Over the past few days I've been working on trying to understand how Spark executors know how to use a module by a given name upon import. I am working on AWS EMR. Situation: I initialize pyspark on EMR by typing
pyspark --master yarn
Then, in pyspark,
import numpy as np ## notice the naming
def myfun(x):
n = np.random.rand(1)
return x*n
rdd = sc.parallelize([1,2,3,4], 2)
rdd.map(lambda x: myfun(x)).collect() ## works!
My understanding is that when I import numpy as np
, the master node is the only node importing and identifying numpy
through np
. However, with an EMR cluster (2 worker nodes), if I run the map function on the rdd, the driver program sends the function to the worker nodes to execute the function for each item in the list (for each partition), and a successful result is returned.
My question is this: How do the workers know that numpy should be imported as np?
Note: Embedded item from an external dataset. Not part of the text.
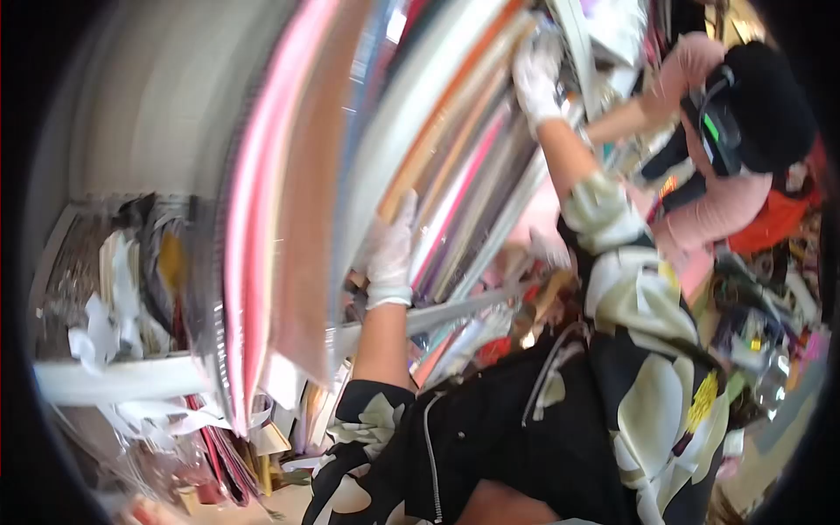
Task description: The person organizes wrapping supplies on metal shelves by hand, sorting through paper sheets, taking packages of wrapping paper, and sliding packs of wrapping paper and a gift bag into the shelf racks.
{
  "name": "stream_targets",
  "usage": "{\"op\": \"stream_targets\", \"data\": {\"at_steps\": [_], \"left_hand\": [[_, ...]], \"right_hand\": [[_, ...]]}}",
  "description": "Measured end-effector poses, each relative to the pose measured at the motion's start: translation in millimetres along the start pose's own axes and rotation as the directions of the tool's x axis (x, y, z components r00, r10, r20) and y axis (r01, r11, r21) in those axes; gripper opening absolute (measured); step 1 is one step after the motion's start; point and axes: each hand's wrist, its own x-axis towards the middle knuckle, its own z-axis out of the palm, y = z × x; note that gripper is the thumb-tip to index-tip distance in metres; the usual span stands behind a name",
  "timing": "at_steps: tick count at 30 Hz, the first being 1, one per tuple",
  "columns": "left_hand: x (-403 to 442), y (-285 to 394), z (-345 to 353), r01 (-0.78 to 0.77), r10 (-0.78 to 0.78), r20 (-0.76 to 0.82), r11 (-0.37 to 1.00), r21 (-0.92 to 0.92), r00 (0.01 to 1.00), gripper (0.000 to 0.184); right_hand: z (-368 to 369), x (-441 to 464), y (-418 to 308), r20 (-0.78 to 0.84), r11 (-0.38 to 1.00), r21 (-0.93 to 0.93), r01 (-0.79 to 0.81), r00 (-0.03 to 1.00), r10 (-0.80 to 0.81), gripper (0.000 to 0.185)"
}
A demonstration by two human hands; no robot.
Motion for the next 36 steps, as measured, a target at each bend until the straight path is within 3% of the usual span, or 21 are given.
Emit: {"op": "stream_targets", "data": {"at_steps": [2,4,5,6,8,10,11,12,13,15,17,20,22,23,25,27,28,30,31,34,36], "left_hand": [[-2.4,8.9,-15.8,0.029,-0.006,0.127,0.984,-0.177,0.992,0.081],[-2.9,16.5,-30.9,0.119,-0.032,0.269,0.942,-0.312,0.963,0.075],[-0.9,3.4,-18.2,0.114,-0.023,0.251,0.928,-0.355,0.968,0.085],[1.7,-6.6,-7.6,0.069,-0.001,0.193,0.936,-0.347,0.981,0.089],[6.7,-25.6,13.2,-0.045,0.056,0.037,0.966,-0.255,0.998,0.093],[10.2,-31.0,22.5,-0.143,0.130,-0.153,0.987,-0.072,0.980,0.092],[4.5,-16.2,-1.9,0.086,-0.053,0.176,0.979,-0.186,0.983,0.089],[0.9,-13.1,-12.5,0.104,-0.020,0.246,0.937,-0.334,0.969,0.087],[-3.3,-12.8,-20.8,0.127,0.029,0.309,0.872,-0.472,0.951,0.086],[-16.1,-13.1,-22.2,0.110,0.025,0.240,0.838,-0.534,0.970,0.077],[-36.5,-13.9,-25.4,-0.122,0.234,0.080,0.736,-0.666,0.969,0.075],[-62.2,-19.4,-29.5,-0.372,0.382,-0.123,0.692,-0.618,0.916,0.060],[-88.2,-23.6,-48.0,-0.128,0.261,0.101,0.731,-0.670,0.960,0.053],[-96.9,-19.6,-73.3,-0.037,0.169,0.230,0.874,-0.485,0.958,0.046],[-106.7,-32.3,-81.5,-0.246,0.306,-0.026,0.707,-0.664,0.952,0.043],[-115.6,-36.9,-107.8,-0.382,0.348,-0.232,0.463,-0.800,0.908,0.038],[-120.9,-44.4,-108.9,-0.349,0.303,-0.230,0.434,-0.831,0.925,0.037],[-132.1,-61.0,-106.6,-0.286,0.218,-0.217,0.366,-0.885,0.951,0.035],[-129.9,-58.0,-108.9,-0.305,0.163,-0.280,0.153,-0.940,0.946,0.026],[-137.4,-63.7,-146.4,0.006,0.111,-0.011,-0.153,-0.988,0.994,0.026],[-136.8,-64.7,-157.8,-0.031,0.087,-0.051,-0.217,-0.976,0.995,0.029]], "right_hand": [[25.1,-19.7,13.7,-0.089,0.951,-0.030,0.308,0.947,-0.309,0.056],[23.6,-23.4,28.1,0.049,0.976,0.017,0.215,0.975,-0.216,0.061],[-2.8,-16.9,9.4,0.191,0.985,0.087,0.149,0.968,-0.164,0.066],[-26.1,-21.9,-12.3,0.217,0.983,0.169,0.068,0.971,-0.104,0.065],[-73.1,-35.6,-60.3,0.196,0.970,0.242,0.002,0.979,-0.051,0.061],[-118.0,-45.2,-110.0,0.168,0.867,0.497,0.035,0.976,-0.136,0.057],[-134.9,-50.0,-126.8,0.118,0.837,0.527,0.147,0.963,-0.243,0.055],[-149.5,-51.8,-146.3,0.118,0.761,0.638,0.119,0.961,-0.249,0.057],[-170.1,-51.3,-167.7,0.075,0.743,0.624,0.242,0.928,-0.366,0.061],[-211.7,-45.4,-219.7,0.004,0.646,0.558,0.521,0.777,-0.629,0.069],[-242.1,-41.1,-265.7,0.070,0.487,0.465,0.739,0.518,-0.853,0.080],[-256.7,-51.6,-316.4,0.367,0.315,0.303,0.899,0.195,-0.910,0.088],[-241.4,-54.1,-339.9,0.346,0.155,0.238,0.959,0.066,-0.936,0.091],[-237.3,-52.1,-349.2,0.355,0.137,0.300,0.944,0.023,-0.934,0.090],[-237.8,-40.2,-368.6,0.373,0.101,0.451,0.887,-0.085,-0.924,0.084],[-237.2,-28.4,-374.2,0.473,0.257,0.614,0.746,-0.087,-0.877,0.083],[-242.6,-25.0,-382.3,0.521,0.325,0.660,0.677,-0.102,-0.847,0.084],[-248.0,-23.6,-392.6,0.546,0.330,0.699,0.635,-0.176,-0.819,0.085],[-249.0,-28.2,-396.5,0.541,0.315,0.700,0.640,-0.189,-0.819,0.086],[-245.0,-63.0,-412.2,0.487,0.231,0.669,0.706,-0.182,-0.854,0.086],[-234.2,-84.7,-418.6,0.451,0.103,0.584,0.805,-0.216,-0.866,0.068]]}}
Each worker has numpy already installed, but I've not defined explicitly defined a way for each node to import the module as np
.
Please refer to the following post by Cloudera for further details on dependencies: http://blog.cloudera.com/blog/2015/09/how-to-prepare-your-apache-hadoop-cluster-for-pyspark-jobs/
Under Complex Dependency they have an example (code) where the pandas module is explicitly imported on each node.
One theory that I've heard being thrown around is that the driver program distributes all code passed in the pyspark interactive shell. I am skeptical of this. The example I bring up to counter this idea is, if on the master node I type:
print "hello"
is every worker node also printing "hello"? I don't think so. But maybe I am wrong on this.